The most striking characteristic of this newly imaged area is the large pattern of rays streaking downward from the planet's northern regions. The ray system appears to emanate from a relatively young crater previously seen in Earth-based radar images but photographed by a spacecraft for the very first time just yesterday. This view of the planet is distinctly unique from what MESSENGER saw during its first flyby in January 2008.

In the mid-1970s when Mariner 10 flew past Mercury three times, the probe imaged less than half the planet. MESSENGER's first flyby in January of this year covered another 20 percent of the planet's surface. Yesterday, Oct. 6th, MESSENGER successfully completed its second flyby of Mercury, unveiling another 30 percent of Mercury's surface that had never before been seen by spacecraft.
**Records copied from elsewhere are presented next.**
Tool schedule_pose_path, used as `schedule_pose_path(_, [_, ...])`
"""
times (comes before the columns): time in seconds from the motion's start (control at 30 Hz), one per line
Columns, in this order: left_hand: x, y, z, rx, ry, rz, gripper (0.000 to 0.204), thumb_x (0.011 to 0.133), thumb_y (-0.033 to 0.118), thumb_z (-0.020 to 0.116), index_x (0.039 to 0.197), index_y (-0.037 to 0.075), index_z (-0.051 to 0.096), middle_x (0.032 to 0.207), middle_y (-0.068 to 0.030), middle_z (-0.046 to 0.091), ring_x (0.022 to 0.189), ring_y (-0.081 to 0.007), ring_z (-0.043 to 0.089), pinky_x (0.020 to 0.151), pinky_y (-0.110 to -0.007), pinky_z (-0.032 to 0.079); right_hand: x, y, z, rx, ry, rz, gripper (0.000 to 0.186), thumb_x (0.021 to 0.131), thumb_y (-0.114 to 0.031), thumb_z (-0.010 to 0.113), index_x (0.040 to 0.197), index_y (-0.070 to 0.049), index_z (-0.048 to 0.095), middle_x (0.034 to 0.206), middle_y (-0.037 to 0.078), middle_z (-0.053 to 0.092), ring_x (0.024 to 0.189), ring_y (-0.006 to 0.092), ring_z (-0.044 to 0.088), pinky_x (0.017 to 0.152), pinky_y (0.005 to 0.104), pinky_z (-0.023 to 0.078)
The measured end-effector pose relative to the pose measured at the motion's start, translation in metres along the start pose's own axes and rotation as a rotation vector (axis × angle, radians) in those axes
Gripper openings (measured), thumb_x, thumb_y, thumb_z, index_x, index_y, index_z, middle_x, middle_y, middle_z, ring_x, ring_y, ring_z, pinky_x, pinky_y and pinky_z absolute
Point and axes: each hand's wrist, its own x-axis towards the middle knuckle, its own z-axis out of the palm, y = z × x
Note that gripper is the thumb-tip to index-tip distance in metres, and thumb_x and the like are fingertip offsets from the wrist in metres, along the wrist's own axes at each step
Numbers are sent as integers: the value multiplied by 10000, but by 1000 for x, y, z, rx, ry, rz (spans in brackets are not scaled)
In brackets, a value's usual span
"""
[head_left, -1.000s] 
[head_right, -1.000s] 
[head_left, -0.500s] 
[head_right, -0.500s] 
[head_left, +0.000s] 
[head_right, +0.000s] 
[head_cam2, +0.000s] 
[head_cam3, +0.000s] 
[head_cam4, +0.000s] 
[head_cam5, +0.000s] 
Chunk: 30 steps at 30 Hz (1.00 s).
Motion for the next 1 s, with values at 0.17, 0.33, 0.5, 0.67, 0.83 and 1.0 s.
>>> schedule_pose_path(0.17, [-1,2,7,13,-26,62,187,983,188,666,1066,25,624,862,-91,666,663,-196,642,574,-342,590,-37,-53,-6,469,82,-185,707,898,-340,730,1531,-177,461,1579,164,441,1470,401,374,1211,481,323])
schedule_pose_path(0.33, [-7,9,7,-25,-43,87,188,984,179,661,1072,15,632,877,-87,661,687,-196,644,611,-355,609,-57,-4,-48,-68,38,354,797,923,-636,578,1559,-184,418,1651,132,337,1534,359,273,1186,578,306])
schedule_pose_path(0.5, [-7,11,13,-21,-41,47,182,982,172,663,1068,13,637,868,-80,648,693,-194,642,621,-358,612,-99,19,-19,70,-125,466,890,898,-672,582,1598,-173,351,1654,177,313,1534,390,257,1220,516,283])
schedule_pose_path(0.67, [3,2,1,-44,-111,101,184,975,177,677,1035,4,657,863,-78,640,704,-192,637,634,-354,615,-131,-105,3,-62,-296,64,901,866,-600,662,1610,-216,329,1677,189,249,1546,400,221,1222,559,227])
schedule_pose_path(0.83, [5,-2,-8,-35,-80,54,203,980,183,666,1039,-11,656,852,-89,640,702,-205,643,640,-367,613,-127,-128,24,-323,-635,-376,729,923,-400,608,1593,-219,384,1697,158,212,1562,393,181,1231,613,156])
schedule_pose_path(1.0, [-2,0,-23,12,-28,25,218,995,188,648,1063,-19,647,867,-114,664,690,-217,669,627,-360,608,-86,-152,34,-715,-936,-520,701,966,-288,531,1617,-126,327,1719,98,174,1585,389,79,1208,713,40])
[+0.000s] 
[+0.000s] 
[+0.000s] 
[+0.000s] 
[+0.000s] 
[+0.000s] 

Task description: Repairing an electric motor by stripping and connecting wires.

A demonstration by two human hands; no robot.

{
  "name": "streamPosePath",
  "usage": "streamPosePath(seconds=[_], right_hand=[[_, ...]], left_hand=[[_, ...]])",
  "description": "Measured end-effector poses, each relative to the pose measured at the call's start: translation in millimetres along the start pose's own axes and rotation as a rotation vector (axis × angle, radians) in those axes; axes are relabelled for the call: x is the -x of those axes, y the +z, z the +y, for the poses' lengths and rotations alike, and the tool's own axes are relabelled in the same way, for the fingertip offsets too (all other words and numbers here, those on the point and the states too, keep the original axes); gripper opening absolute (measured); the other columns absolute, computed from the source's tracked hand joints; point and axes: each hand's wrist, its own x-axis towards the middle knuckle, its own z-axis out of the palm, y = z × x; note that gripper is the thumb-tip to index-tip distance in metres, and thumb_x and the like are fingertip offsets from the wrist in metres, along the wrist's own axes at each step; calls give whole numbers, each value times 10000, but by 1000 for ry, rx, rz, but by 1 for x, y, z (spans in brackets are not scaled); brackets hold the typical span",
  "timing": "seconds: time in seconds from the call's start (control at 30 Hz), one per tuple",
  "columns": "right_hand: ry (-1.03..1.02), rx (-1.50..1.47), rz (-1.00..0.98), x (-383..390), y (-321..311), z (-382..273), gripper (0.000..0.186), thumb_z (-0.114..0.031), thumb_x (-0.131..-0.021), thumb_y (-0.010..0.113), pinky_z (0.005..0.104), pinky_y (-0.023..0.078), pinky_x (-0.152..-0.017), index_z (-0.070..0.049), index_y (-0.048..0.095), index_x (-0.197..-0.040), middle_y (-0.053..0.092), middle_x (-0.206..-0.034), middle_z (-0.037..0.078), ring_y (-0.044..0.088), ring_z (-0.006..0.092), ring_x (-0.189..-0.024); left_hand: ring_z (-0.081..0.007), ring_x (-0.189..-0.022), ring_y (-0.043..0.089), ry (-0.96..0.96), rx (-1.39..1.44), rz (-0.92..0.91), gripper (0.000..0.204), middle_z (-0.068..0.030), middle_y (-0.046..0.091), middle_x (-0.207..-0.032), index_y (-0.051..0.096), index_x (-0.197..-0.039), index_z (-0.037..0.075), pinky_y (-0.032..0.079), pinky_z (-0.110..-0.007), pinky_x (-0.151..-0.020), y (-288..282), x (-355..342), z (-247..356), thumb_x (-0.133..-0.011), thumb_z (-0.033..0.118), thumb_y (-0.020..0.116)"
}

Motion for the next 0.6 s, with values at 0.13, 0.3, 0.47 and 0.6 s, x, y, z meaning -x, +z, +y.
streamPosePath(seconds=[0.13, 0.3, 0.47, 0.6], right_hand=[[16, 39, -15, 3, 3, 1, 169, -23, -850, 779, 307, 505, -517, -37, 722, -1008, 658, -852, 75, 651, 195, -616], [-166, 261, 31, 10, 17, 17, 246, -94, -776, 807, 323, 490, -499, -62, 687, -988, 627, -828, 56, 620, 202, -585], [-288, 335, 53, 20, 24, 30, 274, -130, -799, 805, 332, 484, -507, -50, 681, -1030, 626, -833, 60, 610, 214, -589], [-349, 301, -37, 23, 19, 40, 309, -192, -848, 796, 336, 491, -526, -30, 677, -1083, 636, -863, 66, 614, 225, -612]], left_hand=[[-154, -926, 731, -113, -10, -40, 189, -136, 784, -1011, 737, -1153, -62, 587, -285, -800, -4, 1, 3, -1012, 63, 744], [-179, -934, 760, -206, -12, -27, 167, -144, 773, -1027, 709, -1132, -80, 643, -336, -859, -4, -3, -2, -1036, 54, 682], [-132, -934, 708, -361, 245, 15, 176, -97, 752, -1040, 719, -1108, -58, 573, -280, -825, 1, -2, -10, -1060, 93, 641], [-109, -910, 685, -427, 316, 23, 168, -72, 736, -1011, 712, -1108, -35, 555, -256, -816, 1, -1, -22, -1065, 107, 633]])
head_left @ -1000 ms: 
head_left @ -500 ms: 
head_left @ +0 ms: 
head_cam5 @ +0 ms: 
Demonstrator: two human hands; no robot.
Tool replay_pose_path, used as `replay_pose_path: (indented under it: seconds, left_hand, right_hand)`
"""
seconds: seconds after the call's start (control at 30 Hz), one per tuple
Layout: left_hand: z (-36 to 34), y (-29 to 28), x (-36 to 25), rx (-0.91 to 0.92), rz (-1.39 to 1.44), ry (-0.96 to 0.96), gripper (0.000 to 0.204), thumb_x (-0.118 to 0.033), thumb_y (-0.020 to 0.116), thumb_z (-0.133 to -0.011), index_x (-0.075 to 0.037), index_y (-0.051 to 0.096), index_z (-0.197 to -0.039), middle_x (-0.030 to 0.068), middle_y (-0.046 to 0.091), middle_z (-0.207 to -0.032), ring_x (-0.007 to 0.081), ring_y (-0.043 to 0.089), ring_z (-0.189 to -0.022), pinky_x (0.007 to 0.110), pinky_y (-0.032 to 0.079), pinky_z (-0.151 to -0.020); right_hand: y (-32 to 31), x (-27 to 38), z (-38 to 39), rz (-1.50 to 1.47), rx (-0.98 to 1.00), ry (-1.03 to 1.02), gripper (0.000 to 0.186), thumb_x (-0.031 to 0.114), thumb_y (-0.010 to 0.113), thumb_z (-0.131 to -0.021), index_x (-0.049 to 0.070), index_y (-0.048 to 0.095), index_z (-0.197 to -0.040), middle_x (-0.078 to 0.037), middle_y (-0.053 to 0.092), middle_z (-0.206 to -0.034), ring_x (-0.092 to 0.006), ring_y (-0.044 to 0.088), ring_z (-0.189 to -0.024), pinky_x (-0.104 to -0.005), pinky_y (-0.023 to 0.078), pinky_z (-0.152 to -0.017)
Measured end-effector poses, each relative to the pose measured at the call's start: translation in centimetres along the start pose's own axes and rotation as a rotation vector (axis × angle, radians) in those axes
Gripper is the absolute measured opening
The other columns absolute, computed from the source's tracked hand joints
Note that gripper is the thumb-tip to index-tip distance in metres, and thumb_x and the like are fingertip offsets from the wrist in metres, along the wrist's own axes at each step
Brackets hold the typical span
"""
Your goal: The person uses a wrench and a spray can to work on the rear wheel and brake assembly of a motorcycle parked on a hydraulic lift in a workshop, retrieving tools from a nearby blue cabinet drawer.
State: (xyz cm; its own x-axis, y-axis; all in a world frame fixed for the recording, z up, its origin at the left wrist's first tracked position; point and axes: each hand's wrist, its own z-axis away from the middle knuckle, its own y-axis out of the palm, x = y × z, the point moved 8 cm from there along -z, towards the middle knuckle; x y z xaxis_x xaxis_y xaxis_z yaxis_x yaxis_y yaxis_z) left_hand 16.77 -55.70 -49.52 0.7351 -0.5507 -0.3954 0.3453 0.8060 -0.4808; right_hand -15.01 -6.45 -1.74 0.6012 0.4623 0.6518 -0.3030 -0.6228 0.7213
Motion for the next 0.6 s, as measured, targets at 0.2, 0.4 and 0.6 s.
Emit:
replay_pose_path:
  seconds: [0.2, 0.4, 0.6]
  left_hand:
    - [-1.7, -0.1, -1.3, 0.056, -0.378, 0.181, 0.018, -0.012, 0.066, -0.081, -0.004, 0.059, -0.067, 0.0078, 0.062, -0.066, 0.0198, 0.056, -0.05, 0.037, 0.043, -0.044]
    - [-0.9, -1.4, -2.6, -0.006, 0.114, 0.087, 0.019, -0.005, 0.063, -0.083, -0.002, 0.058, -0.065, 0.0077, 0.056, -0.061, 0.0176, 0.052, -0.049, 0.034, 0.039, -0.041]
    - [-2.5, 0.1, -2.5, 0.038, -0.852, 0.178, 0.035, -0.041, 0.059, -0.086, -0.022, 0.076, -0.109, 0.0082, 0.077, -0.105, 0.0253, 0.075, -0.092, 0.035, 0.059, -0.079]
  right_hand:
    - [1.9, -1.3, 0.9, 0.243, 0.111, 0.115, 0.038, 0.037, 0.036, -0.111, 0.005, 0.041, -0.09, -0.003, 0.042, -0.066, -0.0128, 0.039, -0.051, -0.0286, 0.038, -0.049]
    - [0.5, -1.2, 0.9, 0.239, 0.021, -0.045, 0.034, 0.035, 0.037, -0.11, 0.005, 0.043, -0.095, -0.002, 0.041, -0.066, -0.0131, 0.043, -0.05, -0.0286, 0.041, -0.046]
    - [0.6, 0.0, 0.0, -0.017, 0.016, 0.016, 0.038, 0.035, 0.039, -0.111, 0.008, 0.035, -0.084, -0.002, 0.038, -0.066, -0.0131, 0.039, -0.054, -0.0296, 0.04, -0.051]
"When these data have been digested and compared, we will have a global perspective of Mercury for the first time," notes Solomon.

The MESSENGER team set a new record in accuracy for a planetary flyby. By using solar sailing - rotating the spacecraft and tilting its solar panels to use the very small pressure from sunlight to alter the spacecraft's trajectory - MESSENGER navigators achieved the smallest distance missed between the intended and actual closest approach distance during a flyby of a planet other than Earth.

The probe flew 199.4 kilometers (123.9 miles) above the surface of the planet. "Our goal was to fly 200 kilometers from the planet's surface, and we missed that taget by only 0.6 kilometers," explained MESSENGER Mission Design Lead Jim McAdams, of the Johns Hopkins University Applied Physics Laboratory in Laurel, Md.

That's pretty remarkable targeting, given that MESSENGER has travelled 668 million kilometers since its last deep space maneuver in March, McAdams says. "It's as if we shot an arrow from New York to a target in Los Angeles - nudged it three times mid-stream with a soft breath - and arrived within the width of the arrow's shaft at the target."